__WHAT THE EXERCISE ASKS__: Look through the listing below for the string "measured". Show each line where it occurs.

+===+

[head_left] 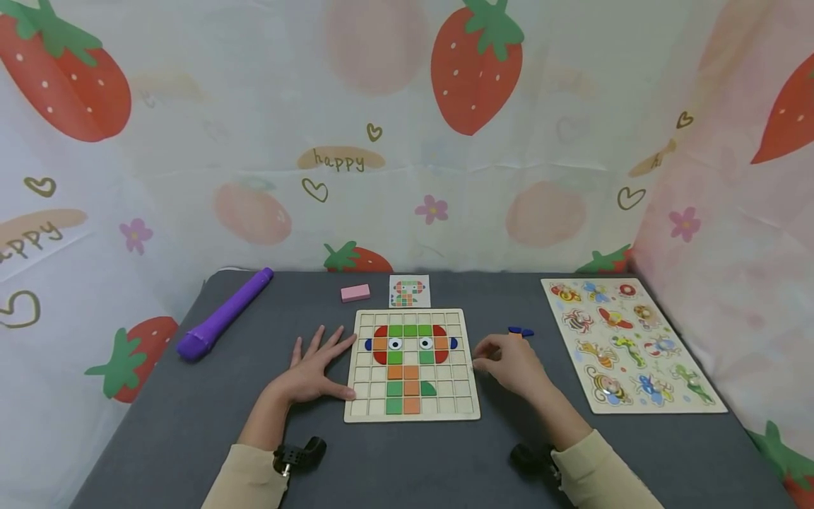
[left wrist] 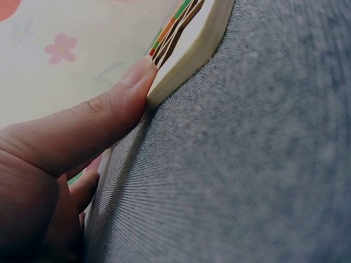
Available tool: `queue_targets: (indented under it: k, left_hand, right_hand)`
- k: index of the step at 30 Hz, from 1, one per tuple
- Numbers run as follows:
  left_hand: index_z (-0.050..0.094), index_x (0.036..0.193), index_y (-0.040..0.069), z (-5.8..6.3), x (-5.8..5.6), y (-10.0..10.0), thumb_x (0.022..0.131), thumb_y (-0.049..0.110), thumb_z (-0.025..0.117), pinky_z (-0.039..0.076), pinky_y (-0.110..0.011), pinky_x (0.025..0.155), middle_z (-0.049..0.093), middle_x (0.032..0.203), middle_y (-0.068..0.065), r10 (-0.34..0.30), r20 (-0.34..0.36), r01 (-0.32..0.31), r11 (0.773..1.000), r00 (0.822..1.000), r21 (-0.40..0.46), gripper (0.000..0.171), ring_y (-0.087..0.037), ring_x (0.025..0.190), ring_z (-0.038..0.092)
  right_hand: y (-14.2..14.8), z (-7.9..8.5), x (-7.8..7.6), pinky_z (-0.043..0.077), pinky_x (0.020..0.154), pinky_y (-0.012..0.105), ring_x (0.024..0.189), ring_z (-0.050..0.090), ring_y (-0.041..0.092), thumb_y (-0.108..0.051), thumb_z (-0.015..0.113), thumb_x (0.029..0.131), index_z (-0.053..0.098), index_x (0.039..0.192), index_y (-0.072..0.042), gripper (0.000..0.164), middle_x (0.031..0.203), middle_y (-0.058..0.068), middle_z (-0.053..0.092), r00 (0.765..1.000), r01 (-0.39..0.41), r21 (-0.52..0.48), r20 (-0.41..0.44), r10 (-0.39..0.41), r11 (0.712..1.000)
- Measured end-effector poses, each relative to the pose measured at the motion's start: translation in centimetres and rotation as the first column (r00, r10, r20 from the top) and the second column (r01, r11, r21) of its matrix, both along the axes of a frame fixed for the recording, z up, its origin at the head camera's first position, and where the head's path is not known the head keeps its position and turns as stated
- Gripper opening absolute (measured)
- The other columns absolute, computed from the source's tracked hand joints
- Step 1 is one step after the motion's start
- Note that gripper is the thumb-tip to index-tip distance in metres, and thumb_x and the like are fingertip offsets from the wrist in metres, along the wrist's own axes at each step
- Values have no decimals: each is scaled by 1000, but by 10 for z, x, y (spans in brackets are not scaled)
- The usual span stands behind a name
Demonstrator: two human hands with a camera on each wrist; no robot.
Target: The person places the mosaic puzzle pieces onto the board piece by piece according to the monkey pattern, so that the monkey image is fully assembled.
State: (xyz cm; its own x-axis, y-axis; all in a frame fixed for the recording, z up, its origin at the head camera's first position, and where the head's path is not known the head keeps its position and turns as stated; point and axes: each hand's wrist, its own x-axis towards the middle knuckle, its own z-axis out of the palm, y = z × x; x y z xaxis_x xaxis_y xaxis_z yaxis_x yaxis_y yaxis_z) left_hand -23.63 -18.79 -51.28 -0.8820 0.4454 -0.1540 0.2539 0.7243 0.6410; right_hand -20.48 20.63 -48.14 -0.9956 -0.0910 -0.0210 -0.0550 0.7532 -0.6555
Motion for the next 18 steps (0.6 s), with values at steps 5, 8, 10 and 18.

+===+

__COMPLETED TASK__:
- Measured end-effector poses, each relative to the pose measured at the motion's start: translation in centimetres and rotation as the first column (r00, r10, r20 from the top) and the second column (r01, r11, r21) of its matrix, both along the axes of a frame fixed for the recording, z up, its origin at the head camera's first position, and where the head's path is not known the head keeps its position and turns as stated
- Gripper opening absolute (measured)

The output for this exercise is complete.